Often you’ll see these big bucks on the edges of agricultural fields, near food plots or at watering holes during daylight hours. Once you’ve spotted a trophy buck like this, start hunting that animal. Find the trail he uses to travel to the place where you’re seeing him. Follow that trail back into the woods and into heavy cover, because this trail will point the way to the hideout the big buck has utilized throughout the deer season. Set-up a stand, and make sure you see the buck going into that heavy cover. Later, in the middle of the summer, move into the buck’s hideout, cut shooting lanes, find a tree stand site, and make all the preparations needed to be able to take that buck when hunting pressure builds-up the following season.
Tell no one where your big buck hideout is. During the last couple of days of the next deer season, when the area you’re hunting has a favorable wind, go to the tree stand site that you’ve selected months ago and wait. Because deer are creatures of habit, if they’re undisturbed, they’ll often utilize the same sanctuary year after year to dodge hunting pressure. By locating that sanctuary after deer season, coming up with a hunt plan, setting up a stand site months ahead of the season and not going into that sanctuary until the very end of the season when the trophy buck should be using it, you’ll greatly increase your odds of bagging that deer.
Use Trail Cameras:
David Hale, one of the founders of Knight and Hale Game Calls, has used motion-sensor cameras for years, because he says, “I felt it was a good way to inventory the animals I had on my property, besides learning where and how deer moved. I’ve found that many hunters spend hundreds and maybe thousands of hours hunting trophy bucks that don’t exist on their properties. So, I’ve learned that by using motion-sensor cameras, I can determine if a piece of property has the size of buck that I want to hunt before I ever hunt that land. I use trail cameras to pattern the bucks to know where they’re bedding and feeding, the trails they’re using in-between, and the time of day they’re walking those trails. The critical key to being able to find and set-up a hunting pattern for a buck is getting the cameras into position to give you the information you need well ahead of the hunt.”

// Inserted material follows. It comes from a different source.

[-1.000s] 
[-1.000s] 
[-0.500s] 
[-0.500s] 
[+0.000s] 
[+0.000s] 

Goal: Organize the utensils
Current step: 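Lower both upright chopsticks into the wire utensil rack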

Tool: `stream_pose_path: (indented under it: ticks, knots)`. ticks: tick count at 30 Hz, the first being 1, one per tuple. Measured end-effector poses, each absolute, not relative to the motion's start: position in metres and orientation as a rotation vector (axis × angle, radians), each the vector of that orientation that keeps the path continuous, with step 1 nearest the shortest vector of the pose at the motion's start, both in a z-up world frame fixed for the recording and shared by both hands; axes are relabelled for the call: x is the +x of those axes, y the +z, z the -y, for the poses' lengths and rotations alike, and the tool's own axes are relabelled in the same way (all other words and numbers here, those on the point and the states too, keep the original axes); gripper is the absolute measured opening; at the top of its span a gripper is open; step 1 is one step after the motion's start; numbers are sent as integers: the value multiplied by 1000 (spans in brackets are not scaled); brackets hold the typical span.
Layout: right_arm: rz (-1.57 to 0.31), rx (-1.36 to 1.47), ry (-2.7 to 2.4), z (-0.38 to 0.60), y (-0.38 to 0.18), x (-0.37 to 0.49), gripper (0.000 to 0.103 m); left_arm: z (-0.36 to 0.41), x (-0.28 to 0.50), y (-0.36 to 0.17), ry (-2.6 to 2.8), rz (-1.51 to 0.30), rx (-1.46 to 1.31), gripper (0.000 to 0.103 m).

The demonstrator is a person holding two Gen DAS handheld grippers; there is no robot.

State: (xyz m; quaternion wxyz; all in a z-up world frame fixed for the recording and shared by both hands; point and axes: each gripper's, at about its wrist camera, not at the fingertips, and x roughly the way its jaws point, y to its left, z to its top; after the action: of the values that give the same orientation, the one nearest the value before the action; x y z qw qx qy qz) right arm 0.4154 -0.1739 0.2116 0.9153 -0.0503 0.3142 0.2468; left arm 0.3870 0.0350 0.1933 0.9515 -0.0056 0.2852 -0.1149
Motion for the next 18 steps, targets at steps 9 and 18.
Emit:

Hale prefers to have the cameras in place and working for about 2-months before he hunts. He says, “One of the things I’ve learned is that many times, deer will change their movement patterns before you hunt them.” This change makes the information gleaned from the cameras, 2 to 3 days before the hunt, the most-critical information for the success of the hunt.”
Hale prefers using digital cameras, since they produce many-more photos than a film camera will without having to change film and cost far less to operate than a film camera. With a digital camera, Hale says, “I can get 200 to 300 photos in several days without having to return to the camera site and leave human odor on the way to the camera and coming away from the camera. The fewer trips you have to make to your camera, the less odor you leave in the woods, and the less you disturb the deer, which results in the information that you get from the cameras being much more reliable.”
Study Deer Behavior:
A very-important factor to be consistently successful in taking deer is understanding deer behavior, and here’s another place that using trail cameras comes in handy. However, very-few hunters take the time to study the animals they plan to harvest. Yet, this one factor will teach you more about deer and deer hunting than any other hunting technique. During hunting season, deer usually change their normal movement patterns in response to hunting pressure. Oftentimes, if hunting season coincides with the rut, the buck’s behavior is altered even more. So, the hunter gets a distorted picture of what the animal’s behavior is really like, because the buck is constantly in danger. However, after the season when the hunting pressure is removed, the hunter can go to a green field with a quality pair of binoculars or a spotting scope and study the deer’s behavior.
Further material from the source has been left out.